Quel étrange question que le réalisme, puisque, sans critères, il apparaît des plus subjectif et force à s'enliser dans un débat sans issue(s). Ce qui est triste c'est que plusieurs défendent ici une conception étroite du réalisme et, de ce fait, passe totalement à côté de l'oeuvre en voulant défendre bec et ongles leur conception en prenant ce film comme un cas, lui extrapolant des prétentions auxquelles soumettre leurs objections.
Dans tous les cas, ce film est vraisemblable. Et, si le Québec dépeint n'est pas décalé de celui qu'on peut empiriquement observer en regardant par la fenêtre, il cesse d'être réel(/réaliste) là où l'esthétisme prend le pas - comme n'importe quel film d'ailleurs ! Cette esthétique fait partie d'un tout cohérent - et, de surcroît, d'une vision artistique, d'une création/construction, de choix.
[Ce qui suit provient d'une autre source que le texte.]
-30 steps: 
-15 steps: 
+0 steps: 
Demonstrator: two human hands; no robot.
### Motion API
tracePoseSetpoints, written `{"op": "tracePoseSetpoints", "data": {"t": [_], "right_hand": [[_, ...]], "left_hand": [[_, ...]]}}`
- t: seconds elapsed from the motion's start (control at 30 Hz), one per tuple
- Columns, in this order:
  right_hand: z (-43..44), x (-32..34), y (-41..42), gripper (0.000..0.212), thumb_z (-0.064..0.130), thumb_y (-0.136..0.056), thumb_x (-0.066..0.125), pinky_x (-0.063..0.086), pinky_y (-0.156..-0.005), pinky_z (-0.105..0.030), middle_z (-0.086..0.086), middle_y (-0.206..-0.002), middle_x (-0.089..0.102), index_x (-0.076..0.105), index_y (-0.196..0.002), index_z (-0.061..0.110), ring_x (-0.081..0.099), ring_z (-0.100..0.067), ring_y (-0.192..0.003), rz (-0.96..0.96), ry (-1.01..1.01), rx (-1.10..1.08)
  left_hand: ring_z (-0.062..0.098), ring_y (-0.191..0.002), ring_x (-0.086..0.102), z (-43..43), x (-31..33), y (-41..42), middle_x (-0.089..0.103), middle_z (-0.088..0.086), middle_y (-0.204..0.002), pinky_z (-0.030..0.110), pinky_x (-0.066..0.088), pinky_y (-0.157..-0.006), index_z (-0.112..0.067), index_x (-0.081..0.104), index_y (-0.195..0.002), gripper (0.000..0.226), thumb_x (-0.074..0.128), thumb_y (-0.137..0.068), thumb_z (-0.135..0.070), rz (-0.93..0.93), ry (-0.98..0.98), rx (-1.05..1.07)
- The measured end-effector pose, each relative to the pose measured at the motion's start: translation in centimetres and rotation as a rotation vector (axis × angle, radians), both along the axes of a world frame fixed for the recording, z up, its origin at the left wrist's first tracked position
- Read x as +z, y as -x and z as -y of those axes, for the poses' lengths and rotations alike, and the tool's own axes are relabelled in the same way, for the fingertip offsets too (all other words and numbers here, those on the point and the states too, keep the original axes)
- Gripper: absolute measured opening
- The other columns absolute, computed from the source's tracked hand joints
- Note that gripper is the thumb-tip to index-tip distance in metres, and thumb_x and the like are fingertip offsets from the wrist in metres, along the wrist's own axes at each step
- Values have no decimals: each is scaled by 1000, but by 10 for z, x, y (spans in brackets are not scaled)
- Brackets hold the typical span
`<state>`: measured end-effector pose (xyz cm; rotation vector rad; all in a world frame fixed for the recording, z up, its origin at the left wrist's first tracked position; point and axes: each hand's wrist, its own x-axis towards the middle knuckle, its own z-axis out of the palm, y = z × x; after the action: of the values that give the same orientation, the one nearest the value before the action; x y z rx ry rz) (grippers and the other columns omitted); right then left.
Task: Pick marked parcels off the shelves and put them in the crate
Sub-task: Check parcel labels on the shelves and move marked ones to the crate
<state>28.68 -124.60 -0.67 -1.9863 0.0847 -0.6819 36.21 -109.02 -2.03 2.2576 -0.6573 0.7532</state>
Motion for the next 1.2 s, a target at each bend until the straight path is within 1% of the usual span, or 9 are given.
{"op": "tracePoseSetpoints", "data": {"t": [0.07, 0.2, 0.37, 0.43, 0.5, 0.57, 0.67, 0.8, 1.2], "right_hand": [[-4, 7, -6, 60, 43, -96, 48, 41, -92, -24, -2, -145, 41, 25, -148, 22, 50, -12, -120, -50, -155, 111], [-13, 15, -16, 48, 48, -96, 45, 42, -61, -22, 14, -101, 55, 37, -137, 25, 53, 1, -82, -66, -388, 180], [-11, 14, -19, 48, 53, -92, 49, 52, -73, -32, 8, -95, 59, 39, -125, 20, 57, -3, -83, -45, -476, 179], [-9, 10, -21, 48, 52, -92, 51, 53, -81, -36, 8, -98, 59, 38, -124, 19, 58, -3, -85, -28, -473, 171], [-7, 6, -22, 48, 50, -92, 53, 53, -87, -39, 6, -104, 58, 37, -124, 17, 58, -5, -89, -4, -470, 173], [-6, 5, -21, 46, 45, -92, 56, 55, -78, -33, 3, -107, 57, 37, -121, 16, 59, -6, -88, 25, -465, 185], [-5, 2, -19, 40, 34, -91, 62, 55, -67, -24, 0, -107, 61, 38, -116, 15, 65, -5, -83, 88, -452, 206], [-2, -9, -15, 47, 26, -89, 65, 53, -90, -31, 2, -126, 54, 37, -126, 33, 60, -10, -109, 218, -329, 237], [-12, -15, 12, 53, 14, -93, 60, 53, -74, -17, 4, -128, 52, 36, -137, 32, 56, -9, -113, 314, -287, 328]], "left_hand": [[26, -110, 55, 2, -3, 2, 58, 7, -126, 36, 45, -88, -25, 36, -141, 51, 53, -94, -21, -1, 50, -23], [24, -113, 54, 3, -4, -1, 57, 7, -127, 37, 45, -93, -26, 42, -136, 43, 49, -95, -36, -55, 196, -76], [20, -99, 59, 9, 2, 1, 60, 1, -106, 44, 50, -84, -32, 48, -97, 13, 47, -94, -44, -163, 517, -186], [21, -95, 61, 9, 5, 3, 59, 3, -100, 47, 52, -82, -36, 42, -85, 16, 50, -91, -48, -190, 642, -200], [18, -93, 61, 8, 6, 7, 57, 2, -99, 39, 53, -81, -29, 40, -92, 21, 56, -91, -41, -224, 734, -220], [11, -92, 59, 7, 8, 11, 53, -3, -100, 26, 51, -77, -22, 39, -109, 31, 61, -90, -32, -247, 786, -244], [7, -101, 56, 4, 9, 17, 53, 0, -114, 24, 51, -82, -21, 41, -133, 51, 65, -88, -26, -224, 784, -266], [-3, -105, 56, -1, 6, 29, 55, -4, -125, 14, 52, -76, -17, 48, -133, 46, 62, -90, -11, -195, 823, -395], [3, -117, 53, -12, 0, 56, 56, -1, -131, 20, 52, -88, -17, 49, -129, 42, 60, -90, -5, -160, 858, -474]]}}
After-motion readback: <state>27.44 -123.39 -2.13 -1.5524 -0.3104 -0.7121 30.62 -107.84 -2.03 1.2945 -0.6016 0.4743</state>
Avec « Sarah préfère la course » on est en présence d'un film où la forme - son expressivité (par les cadrages, les couleurs, la composition de l'image, etc.) - prend le pas sur l'aspect narratif. Par exemple, la couleur grise qui tapisse le film est à l'image du personnage. Ces choses en disent long sur le personnage qui, au fond (sur le plan narratif), veut simplement courir.
Ce film reprend, à sa façon, la prémisse romantique des deux derniers films de Darren Aronofsky, à savoir un personnage qui ne vit que pour cette seule chose qu'il/elle aime faire, et cela jusqu'à la mort (?) - l'extravagance en moins.
J'ai apprécié ce film parce qu'il est cohérent, parce qu'il laisse la place au spectateur pour se poser des questions sans lui donner/obliger des réponses, et parce que les enjeux et les moyens considérés par le personnage sont près des dilemmes personnels contemporains.